Factor detection: Factor detection analysis was used to explain the spatial stratification heterogeneity in the coupling coordination degree of the WEFE system in Dalad Banner by selecting four influencing factors including water resources, energy, food, and ecology. It is represented by “q” [41]. Based on the factor detection result (Table 6), it can be seen that the explanatory power of spatial differentiation of the coupling coordination degree of the WEFE system in Dalad Banner is as follows: X2 (energy: 0.913), X3 (food: 0.759), X4 (ecology: 0.729), and X1 (water resources: 0.199). Only water resources are below the 50% level, and the remaining factors are above the 70% level. In addition to energy having the greatest influence on the spatial differentiation of coupling coordination degree of the WEFE system in Dalad Banner, food and ecology also have a significant influence on it, while water resources have the least explanatory power. It is inferred that the difference in groundwater reserves is not large among towns in Dalad Banner, and the effect on the spatial differentiation of coupling coordination is minimal. Therefore, the influence of water resources on the spatial differentiation of coupling coordination is minimal.

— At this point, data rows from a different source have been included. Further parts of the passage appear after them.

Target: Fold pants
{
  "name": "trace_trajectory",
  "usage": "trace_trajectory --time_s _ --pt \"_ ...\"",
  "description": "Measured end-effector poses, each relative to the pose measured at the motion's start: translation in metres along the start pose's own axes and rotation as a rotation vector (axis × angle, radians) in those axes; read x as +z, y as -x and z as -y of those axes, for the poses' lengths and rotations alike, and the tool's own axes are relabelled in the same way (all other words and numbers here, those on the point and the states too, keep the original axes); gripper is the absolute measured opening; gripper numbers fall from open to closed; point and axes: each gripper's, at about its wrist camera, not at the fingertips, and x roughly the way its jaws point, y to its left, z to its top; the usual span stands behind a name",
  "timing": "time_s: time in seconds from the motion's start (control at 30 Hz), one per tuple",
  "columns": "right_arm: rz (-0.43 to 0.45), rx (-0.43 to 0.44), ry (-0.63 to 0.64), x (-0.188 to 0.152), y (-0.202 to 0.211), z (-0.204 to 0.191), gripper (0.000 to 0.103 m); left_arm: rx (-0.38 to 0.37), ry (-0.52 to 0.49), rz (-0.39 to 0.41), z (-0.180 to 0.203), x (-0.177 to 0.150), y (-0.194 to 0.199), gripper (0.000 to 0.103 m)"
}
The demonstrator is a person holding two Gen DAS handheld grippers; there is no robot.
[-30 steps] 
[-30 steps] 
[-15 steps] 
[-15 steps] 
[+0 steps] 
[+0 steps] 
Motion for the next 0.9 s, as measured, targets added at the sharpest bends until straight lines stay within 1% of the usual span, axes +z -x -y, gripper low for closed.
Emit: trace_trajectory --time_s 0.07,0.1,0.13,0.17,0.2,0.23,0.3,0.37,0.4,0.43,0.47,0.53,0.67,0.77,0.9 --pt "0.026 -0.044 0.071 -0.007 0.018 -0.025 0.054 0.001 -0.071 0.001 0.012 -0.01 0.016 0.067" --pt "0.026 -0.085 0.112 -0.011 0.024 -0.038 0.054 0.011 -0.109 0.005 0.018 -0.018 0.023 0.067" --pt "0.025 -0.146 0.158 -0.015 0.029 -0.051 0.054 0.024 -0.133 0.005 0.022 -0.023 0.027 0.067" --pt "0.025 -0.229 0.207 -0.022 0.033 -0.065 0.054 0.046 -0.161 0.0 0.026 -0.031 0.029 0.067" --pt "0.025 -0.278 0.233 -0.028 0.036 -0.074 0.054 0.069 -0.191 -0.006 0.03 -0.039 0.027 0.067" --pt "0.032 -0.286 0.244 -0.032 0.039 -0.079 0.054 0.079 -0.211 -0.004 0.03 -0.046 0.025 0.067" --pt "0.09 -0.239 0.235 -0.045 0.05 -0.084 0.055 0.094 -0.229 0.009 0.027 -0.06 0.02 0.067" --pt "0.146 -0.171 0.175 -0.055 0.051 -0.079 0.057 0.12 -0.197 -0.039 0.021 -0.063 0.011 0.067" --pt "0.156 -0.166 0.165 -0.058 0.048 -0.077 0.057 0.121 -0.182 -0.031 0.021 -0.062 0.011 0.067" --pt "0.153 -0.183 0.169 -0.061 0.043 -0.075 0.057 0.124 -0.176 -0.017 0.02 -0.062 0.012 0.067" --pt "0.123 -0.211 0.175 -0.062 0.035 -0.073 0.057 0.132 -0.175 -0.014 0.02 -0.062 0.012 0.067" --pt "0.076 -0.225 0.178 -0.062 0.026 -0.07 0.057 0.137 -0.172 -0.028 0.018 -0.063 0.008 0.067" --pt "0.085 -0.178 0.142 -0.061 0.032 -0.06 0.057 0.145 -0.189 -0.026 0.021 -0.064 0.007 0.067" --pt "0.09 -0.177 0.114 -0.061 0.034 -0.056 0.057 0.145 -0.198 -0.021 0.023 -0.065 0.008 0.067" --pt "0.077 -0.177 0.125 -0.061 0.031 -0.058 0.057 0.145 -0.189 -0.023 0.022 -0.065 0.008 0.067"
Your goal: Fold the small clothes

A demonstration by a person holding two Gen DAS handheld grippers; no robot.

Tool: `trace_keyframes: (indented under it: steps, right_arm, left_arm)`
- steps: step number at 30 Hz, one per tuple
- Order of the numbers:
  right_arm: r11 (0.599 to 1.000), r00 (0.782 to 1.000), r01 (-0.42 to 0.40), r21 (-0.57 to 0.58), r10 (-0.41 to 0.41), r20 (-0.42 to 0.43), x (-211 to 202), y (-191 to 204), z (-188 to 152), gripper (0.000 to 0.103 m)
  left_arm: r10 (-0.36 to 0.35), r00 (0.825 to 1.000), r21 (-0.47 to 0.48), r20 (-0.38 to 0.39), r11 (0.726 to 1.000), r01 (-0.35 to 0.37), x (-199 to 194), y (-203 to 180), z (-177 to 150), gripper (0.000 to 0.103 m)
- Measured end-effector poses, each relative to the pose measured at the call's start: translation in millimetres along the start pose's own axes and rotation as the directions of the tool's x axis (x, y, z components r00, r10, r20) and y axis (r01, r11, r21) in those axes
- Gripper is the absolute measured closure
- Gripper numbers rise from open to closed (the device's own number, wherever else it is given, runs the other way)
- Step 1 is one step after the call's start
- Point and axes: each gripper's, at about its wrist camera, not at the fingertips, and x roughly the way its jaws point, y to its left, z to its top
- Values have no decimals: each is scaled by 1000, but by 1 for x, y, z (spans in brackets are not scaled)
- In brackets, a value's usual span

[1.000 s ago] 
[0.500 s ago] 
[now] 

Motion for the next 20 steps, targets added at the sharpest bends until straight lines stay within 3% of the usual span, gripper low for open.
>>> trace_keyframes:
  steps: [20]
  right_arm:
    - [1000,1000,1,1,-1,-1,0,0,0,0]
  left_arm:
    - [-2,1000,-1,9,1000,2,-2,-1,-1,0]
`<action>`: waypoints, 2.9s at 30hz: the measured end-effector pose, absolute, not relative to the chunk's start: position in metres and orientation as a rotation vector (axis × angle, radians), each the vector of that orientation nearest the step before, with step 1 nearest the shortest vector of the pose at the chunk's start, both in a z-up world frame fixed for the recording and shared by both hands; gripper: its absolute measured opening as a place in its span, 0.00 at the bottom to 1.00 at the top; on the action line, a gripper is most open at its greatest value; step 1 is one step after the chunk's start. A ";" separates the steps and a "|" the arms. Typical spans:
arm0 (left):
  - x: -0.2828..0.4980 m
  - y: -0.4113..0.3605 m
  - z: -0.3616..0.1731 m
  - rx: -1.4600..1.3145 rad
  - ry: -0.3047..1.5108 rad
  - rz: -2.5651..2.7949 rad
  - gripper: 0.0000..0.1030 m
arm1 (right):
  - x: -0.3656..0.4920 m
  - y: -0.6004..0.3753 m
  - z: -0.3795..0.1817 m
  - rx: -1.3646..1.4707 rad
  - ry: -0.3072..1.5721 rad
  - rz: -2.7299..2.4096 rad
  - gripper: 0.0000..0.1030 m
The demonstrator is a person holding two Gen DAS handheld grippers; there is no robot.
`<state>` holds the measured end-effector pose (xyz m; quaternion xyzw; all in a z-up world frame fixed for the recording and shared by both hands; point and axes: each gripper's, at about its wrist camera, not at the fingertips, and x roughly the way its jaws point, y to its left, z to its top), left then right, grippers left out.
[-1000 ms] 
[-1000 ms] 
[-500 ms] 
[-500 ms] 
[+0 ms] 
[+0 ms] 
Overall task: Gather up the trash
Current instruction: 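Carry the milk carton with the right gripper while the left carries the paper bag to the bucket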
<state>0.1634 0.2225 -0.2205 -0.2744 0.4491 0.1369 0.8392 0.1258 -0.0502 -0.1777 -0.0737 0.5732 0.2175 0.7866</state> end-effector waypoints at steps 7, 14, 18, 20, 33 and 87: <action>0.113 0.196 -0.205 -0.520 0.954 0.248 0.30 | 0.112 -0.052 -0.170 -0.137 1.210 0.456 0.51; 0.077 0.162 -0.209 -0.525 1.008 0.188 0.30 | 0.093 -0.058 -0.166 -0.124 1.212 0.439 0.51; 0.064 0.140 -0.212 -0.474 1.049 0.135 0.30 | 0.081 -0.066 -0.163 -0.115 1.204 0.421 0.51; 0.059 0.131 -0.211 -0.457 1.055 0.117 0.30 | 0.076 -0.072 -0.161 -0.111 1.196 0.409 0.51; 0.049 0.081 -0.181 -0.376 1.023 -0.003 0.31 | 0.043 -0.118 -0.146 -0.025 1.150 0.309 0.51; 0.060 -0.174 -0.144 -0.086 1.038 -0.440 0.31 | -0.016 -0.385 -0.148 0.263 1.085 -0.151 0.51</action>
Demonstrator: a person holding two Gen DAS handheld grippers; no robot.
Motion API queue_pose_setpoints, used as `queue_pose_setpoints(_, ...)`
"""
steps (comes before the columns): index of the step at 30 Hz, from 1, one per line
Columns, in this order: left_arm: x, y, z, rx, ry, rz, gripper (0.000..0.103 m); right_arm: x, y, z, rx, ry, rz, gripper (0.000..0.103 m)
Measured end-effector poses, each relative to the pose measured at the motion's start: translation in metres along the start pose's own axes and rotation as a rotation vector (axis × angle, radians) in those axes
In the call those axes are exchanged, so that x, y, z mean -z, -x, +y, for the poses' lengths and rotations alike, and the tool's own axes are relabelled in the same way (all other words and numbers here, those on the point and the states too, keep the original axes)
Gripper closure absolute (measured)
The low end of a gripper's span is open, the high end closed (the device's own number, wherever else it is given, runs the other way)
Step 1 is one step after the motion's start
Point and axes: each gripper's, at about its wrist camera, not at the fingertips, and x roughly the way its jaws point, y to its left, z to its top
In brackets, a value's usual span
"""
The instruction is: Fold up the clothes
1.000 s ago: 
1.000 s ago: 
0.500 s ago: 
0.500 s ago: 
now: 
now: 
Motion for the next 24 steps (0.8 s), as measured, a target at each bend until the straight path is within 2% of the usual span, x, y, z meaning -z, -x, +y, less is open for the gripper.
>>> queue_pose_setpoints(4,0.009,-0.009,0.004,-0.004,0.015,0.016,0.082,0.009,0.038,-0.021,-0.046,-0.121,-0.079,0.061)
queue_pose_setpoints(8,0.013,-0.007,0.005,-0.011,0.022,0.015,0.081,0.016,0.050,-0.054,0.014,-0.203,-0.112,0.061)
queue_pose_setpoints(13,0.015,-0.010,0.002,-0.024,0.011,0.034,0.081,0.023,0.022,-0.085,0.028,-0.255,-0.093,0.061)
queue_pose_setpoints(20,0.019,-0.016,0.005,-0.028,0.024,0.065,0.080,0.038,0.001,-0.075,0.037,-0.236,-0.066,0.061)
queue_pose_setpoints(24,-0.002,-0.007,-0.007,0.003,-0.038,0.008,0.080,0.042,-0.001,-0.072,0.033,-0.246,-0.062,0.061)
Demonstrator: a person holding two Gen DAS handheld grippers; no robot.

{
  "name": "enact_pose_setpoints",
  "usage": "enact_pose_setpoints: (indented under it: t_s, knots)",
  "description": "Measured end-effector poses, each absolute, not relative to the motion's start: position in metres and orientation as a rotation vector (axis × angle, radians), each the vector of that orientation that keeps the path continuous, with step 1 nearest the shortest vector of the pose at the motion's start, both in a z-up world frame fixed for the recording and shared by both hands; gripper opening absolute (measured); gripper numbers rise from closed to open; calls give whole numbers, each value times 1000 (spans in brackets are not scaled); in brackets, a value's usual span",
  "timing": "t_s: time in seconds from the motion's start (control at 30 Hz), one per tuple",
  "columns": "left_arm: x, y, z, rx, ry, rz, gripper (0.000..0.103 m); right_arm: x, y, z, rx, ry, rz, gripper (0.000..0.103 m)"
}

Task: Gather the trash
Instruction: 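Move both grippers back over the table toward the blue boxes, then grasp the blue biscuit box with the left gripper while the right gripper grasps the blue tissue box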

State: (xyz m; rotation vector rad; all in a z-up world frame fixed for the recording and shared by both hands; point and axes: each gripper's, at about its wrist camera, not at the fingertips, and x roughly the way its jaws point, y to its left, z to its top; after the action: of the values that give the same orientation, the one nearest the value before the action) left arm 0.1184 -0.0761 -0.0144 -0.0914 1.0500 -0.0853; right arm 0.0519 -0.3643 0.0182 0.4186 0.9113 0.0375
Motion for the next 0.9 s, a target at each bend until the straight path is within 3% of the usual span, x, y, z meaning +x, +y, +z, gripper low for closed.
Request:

Interactive detection: Interactive detectors can assess whether the interaction among driving factors increases or decreases the explanatory power of the dependent variable. If the explanatory power of a single factor is less than that of a double-factor interaction, then it can be interpreted as enhanced [41]. According to Table 7, it can be seen that the change in the coupling coordination degree is the result of the comprehensive action of energy factors and ecological factors as follows: X1 (water resources) ∩ X3 (food), X1 (water resources) ∩ X4 (ecology). The interaction between these two pairs of factors has the greatest explanatory power, indicating that the combination of water resources and ecological factors, grain, and ecological factors has a strong influence on the overall coupling coordination of Dalad Banner. Next is X1 (water resources) ∩ X2 (energy). In addition, the interaction between any double factors will enhance the interpretation of the coupling coordination degree of the WEFE system in a nonlinear way. X1 (water resources) and X4 (ecology) have weak explanatory power, but the explanatory power of their interaction is even greater than that of X2 (energy), which has the strongest explanatory power. This shows that the spatial differentiation of the WEFE system in Dalad Banner is the result of many influencing factors that play a synergistic role. Therefore, we should pay attention to the relationship among the influence factors and consider the influence of the synergistic interaction among the factors on the spatial differentiation of WEFE coupling coordination in Dalad Banner.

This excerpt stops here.